CBC News
November 15, 2006
An energy watchdog is criticizing Ontario for pushing back the closing dates for the province’s coal-fired power-generation plants, saying political manoeuvring is harming the public’s health.
The criticism comes in response to news that the province is unlikely to close coal-fired plants until 2014, seven years past the original closing date promised by the Ontario Liberals.
When Premier Dalton McGuinty took power, he scrapped the Progressive Conservative’s plan to install scrubbers and other emission controls on the two biggest plants, saying the province would instead close them by 2007.

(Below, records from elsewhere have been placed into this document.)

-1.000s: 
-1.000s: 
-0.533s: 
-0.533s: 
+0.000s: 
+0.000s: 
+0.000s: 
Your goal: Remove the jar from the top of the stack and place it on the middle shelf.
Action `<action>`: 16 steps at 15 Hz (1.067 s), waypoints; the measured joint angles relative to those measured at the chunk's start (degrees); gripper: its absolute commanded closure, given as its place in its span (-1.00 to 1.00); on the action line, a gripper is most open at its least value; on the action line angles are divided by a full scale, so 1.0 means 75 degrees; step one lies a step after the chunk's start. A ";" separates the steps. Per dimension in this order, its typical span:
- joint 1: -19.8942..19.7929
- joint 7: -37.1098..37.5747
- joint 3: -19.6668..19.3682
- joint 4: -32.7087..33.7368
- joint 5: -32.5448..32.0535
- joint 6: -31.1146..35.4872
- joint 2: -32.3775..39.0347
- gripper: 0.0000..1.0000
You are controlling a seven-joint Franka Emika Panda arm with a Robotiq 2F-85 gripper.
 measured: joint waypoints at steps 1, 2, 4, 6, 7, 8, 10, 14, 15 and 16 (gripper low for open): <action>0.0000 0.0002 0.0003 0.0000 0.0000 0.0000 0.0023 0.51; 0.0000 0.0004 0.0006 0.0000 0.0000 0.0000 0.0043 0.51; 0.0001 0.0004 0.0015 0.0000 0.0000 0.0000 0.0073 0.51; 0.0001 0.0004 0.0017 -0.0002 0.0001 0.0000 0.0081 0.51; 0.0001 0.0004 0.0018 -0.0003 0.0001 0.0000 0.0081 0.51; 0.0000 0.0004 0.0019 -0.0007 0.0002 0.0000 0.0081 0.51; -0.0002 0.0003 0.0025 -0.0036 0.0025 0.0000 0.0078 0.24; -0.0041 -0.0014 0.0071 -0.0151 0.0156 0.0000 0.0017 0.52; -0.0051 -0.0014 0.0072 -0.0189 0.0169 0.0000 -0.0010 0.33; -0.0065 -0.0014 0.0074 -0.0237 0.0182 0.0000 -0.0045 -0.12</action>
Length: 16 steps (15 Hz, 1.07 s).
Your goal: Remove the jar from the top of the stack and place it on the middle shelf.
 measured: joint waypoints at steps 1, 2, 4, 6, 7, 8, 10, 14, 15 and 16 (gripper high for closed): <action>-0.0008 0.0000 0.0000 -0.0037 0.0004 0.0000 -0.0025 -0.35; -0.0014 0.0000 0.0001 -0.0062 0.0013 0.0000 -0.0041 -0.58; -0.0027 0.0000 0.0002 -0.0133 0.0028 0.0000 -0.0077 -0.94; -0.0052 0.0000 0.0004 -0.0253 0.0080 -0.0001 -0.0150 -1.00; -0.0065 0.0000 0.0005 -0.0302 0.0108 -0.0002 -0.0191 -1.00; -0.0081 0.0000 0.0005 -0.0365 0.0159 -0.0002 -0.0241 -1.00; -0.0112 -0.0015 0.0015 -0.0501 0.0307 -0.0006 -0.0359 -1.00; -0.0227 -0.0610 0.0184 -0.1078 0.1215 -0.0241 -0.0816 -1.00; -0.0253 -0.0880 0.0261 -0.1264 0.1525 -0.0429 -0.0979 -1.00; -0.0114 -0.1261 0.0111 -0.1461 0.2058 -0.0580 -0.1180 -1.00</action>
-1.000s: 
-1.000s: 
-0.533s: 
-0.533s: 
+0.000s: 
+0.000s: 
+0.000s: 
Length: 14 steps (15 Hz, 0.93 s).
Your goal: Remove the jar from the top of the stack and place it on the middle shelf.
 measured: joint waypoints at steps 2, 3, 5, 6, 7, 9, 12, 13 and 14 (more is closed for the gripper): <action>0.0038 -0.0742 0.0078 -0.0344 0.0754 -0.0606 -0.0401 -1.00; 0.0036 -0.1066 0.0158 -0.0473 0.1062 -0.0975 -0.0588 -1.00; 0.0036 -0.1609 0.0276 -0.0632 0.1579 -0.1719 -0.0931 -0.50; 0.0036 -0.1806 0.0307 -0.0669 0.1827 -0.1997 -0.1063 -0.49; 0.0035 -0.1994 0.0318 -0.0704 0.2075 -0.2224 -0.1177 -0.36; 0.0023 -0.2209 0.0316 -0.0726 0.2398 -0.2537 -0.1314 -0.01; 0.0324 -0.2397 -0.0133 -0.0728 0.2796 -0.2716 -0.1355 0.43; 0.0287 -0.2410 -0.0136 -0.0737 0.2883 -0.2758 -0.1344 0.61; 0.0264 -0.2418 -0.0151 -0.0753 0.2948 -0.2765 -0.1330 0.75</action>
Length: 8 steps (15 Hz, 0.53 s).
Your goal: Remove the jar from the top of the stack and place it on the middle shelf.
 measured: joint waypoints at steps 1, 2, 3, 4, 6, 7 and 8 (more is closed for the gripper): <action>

"The Liberals made a promise that they should’ve realized was just not going to happen," said Tom Adams, executive director of Energy Probe.
Adams said that the province is hurting public health because the insistence that coal plants could be closed earlier meant no investments were made in anti-pollution technology.
Progressive Conservative Leader John Tory also slammed the government for delaying the closure of coal plants for the second time. The Liberals first promised to close them by 2007, then changed the date to 2009 and now have delayed it further to 2014. Continue Article
"They’ve harmed the health of people in Ontario by not acting sooner and maintaining this political fraud," he said.
But McGuinty said that the province is looking into ways of making the plants cleaner in a way that is a justifiable use of taxpayers’ money.
He refused to comment on whether he will revive the Tory plan for outfitting all the coal plants with scrubbers and other anti-pollution equipment.
"We’ve got to figure out what’s the best way to invest dollars given the sequence of projected closings of various coal-fired generators," McGuinty said.
Four of the 12 units at Lambton and Nanticoke, the two biggest plants, have emission controls, he noted.
To retrofit all of the units could cost more than a billion dollars. Heavy reliance on coal
Adams says he wishes it wasn’t the case, but coal is an essential part of the province’s electricity supply, and promising to close coal-fired plants by 2007 was never realistic.
Considering the amount of electricity coal plants produce, Adam says, closing them by 2007 would have put out the lights in Ontario much of the time.
He said natural gas is an extremely expensive alternative, while wind power can’t provide a reliable substitute.
A 2005 report for the Ontario Ministry of Energy found that 660 people die every year from pollution emitted by the Nanticoke and Lambton plants.